Has Germany responded to this at all?
Authored by: Yossarian on Monday, October 29 2012 @ 05:50 PM EDT
>Nothing, except that the parent company in this case is
>in the US. So it can be held in contempt if its
>subsidiary disobeys the US judge.

Companies can be held in contempt even if they are not based
in the US. E.g. Samsung is based in Korea but its operations
in the US are governed by the US courts. If a company with
operations in China will disobey a Chinese court, with
respect to its lawsuits in the US, why should not China be
allowed to act like a US federal judge and hold this
company in contempt?

Yes, the US will be able to complain to the WTO; but does
the US have a better argument than: "A US court should be
allowed to give orders with respect to court cases in other
countries, but no Chinese court should have such a right?"

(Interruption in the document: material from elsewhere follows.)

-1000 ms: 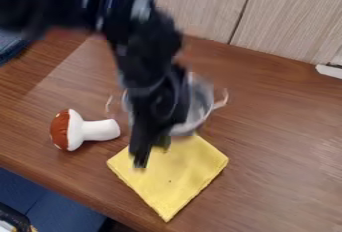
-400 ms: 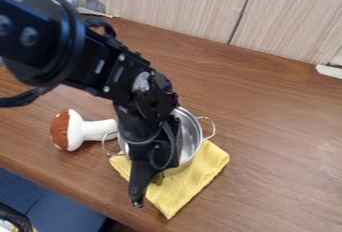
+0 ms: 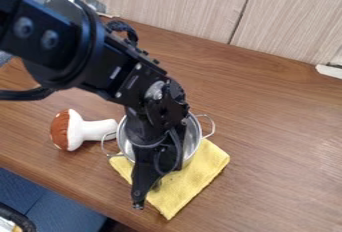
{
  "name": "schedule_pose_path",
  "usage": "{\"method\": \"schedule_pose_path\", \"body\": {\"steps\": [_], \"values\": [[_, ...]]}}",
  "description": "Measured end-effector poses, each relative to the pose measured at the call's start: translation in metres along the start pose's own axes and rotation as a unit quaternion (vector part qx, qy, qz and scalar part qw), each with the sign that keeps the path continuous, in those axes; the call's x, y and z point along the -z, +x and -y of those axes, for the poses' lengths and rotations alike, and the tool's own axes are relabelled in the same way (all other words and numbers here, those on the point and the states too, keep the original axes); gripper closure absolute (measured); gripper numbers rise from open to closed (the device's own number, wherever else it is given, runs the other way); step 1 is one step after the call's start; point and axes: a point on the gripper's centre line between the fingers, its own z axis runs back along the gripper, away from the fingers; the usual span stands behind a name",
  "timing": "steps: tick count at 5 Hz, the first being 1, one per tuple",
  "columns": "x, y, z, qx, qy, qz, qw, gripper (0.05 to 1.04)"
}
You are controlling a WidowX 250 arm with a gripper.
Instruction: Moved pan in the yellow cloth
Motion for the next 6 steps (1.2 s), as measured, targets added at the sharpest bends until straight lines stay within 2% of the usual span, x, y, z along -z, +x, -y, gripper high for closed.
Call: {"method": "schedule_pose_path", "body": {"steps": [1,2,3,4,5,6], "values": [[-0.009,-0.002,0.001,-0.001,0.002,0.001,1.0,0.238],[-0.022,-0.004,0.001,-0.006,0.007,0.001,1.0,0.073],[-0.044,-0.005,-0.006,-0.021,0.019,0.009,0.9996,0.077],[-0.065,-0.006,-0.015,-0.046,0.022,0.026,0.9984,0.083],[-0.081,0.001,-0.029,-0.108,0.0,0.047,0.993,0.083],[-0.096,0.007,-0.048,-0.203,-0.025,0.04,0.9781,0.083]]}}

(My point is that the US creates a international "case law"
that can be very damaging to US interests. Does anybody in
the US government has considered the implication of the
legal theory that the US government supports?)

[ Reply to This | Parent | # ]

Has Germany responded to this at all?
Authored by: Anonymous on Tuesday, October 30 2012 @ 03:56 AM EDT
But at this mo' at least, and TTBOMK, German companies are based in reality and have not succumbed to the lawsuit mania that has grabbed the US- based software industry.
That's not due to different company behavior but due to different laws. In Germany, the loser of a case has to bear all incurred costs of the winner including attorney bills, missed earnings, transportation. So the incentive to settle a suit brought without much merit in order to keep costs down is much smaller.

Many cases in the U.S. are not brought with the intent to win, but rather to settle because that is the cheapest option for the defendant, no matter how a full case may be decided eventually.